In Marysville, California, Senator Nixon delayed his campaign train to reply to a shout from the crowd to tell them about the "$16,000", just after the candidate had urged those gathered at the whistle stop to "kick the crooks out" by electing the Eisenhower-Nixon ticket. Mr. Nixon then said that he had saved the taxpayers money by accepting the private funds rather than charging them to the Government, and stated that he was proud of the fact that he had never taken a "legal fee" although he could have done so legally.

You keep talking, Dick, and maybe, sooner or later, some of it will begin to make some degree of sense to the fools gullible enough to believe you and continue to support you, along with the crooks who already do.
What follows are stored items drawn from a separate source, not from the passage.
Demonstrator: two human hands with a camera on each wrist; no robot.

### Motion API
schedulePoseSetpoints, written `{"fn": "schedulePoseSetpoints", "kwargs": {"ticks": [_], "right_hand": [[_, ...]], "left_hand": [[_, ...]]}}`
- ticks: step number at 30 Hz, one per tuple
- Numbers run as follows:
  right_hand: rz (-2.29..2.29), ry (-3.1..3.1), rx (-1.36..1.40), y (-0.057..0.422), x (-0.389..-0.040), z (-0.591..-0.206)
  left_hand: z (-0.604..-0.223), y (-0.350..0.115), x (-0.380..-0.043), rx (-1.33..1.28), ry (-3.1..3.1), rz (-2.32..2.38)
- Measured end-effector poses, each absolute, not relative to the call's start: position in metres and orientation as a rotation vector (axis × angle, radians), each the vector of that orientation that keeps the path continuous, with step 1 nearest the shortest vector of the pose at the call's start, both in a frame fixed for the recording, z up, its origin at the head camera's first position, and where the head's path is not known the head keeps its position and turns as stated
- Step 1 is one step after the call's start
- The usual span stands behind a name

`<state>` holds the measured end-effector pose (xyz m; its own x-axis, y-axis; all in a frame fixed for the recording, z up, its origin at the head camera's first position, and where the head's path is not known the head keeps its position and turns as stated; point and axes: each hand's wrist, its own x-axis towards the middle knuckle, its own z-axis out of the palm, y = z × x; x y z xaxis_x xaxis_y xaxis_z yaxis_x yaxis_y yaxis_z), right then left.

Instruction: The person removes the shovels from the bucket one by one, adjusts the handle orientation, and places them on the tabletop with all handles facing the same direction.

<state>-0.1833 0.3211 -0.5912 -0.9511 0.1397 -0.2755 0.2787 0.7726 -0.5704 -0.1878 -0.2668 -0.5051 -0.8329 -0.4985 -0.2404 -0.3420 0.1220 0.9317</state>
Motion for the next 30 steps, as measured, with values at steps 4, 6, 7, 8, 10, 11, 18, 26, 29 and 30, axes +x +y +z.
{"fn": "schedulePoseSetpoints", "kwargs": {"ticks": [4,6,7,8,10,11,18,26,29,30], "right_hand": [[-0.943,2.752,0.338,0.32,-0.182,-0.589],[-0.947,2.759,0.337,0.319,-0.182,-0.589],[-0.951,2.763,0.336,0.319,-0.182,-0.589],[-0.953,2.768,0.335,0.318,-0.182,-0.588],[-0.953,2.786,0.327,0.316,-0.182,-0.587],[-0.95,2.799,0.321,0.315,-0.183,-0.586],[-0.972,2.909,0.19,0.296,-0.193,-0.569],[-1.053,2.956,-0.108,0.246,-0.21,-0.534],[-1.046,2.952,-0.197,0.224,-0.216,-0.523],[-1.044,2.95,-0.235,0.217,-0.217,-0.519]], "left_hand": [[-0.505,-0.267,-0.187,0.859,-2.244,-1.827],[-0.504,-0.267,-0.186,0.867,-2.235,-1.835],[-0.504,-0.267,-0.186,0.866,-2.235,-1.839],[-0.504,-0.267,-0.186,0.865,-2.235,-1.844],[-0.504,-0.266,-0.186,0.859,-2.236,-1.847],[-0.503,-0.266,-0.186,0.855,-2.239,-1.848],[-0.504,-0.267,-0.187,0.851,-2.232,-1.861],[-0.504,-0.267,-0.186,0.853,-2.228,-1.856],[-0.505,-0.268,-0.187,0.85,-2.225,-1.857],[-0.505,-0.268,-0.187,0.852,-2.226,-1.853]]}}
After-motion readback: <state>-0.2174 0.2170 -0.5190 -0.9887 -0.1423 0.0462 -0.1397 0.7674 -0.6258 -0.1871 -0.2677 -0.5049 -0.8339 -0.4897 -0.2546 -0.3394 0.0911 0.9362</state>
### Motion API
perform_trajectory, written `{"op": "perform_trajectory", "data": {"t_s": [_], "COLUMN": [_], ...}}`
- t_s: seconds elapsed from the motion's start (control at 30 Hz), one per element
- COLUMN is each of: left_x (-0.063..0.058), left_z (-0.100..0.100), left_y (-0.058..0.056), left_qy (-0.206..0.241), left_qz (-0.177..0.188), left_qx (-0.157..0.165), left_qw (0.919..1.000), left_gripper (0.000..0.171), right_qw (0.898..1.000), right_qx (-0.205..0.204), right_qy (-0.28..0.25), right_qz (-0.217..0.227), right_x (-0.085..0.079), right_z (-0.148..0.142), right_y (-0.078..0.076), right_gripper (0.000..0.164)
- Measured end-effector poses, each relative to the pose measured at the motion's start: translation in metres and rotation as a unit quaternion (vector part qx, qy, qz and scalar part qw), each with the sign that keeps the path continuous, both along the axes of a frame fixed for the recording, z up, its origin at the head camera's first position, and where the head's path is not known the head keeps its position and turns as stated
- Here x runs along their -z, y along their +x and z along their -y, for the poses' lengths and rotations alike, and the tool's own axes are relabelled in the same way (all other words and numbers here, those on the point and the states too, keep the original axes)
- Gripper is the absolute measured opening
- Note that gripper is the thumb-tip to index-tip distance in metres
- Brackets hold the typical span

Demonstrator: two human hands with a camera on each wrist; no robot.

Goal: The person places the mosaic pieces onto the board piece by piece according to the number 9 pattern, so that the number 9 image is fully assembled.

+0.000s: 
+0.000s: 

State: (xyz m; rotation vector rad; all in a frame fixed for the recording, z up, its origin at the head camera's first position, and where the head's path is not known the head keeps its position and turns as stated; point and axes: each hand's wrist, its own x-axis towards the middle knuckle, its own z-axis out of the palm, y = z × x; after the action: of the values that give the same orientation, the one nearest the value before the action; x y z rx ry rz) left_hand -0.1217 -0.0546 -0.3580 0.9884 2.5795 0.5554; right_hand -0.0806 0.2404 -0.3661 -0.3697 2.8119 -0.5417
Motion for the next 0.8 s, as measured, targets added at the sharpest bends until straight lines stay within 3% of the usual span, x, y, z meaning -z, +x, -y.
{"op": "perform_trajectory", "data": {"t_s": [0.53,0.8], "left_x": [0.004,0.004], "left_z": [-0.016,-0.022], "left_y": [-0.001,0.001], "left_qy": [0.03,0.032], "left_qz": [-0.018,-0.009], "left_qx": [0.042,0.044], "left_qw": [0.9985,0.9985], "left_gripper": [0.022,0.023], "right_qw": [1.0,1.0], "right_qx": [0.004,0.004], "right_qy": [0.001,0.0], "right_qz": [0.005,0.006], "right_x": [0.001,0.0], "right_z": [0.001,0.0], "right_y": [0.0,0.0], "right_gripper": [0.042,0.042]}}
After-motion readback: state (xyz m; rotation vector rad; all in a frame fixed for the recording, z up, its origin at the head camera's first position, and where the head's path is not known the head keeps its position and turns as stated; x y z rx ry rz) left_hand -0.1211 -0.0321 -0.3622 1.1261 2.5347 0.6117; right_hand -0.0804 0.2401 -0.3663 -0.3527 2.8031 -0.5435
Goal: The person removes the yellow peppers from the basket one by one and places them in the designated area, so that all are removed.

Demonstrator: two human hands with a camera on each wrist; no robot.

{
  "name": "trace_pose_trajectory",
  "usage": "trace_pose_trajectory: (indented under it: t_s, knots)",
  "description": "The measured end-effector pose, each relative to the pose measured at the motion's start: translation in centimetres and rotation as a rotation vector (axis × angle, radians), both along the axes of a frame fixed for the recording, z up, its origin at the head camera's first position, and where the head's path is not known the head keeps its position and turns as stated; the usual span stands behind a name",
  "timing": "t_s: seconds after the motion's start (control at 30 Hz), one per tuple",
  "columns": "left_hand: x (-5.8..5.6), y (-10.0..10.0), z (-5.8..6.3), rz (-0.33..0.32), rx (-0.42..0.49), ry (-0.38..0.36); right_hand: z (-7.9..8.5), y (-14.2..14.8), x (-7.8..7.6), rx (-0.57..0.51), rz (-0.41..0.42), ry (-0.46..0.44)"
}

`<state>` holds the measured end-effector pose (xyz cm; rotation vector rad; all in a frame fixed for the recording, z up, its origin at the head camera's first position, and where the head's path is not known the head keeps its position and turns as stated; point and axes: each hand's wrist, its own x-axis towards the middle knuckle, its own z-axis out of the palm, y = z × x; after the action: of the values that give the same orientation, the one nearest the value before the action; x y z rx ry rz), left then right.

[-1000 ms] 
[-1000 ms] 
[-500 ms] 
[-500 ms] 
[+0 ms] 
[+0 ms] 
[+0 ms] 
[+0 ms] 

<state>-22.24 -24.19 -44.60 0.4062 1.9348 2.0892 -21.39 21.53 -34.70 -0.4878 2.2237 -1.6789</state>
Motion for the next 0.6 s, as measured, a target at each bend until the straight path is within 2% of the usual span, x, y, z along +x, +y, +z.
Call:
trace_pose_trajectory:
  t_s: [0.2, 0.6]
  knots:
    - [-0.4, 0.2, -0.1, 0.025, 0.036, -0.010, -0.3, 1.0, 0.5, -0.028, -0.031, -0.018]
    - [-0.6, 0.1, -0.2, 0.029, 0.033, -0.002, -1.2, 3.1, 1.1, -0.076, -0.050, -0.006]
In Quantico, Va., Governor Stevenson handed a commission in the Marine Corps to his son, Adlai III, and then addressed the class of 602 new officers who had graduated a ten-week training course, telling them that it was for them not to make the errors of the past but rather "to make good the promise of the future". He said that the fighting in Korea had been undertaken in the name of the "common collective security of the great majority of the nations of the world" against "the brutal aggressiveness of one or more of them", and was fighting which might conceivably have been avoided had the nation acted otherwise, but that no one could finally say whether that might have been the case, as it was fighting which inevitably would have been faced somewhere in the world as long as the Soviets continued to subjugate the free peoples and the U.S. and the other free peoples of the earth continued to resist. The Governor was planning to travel to Richmond, Va., this night for a major speech.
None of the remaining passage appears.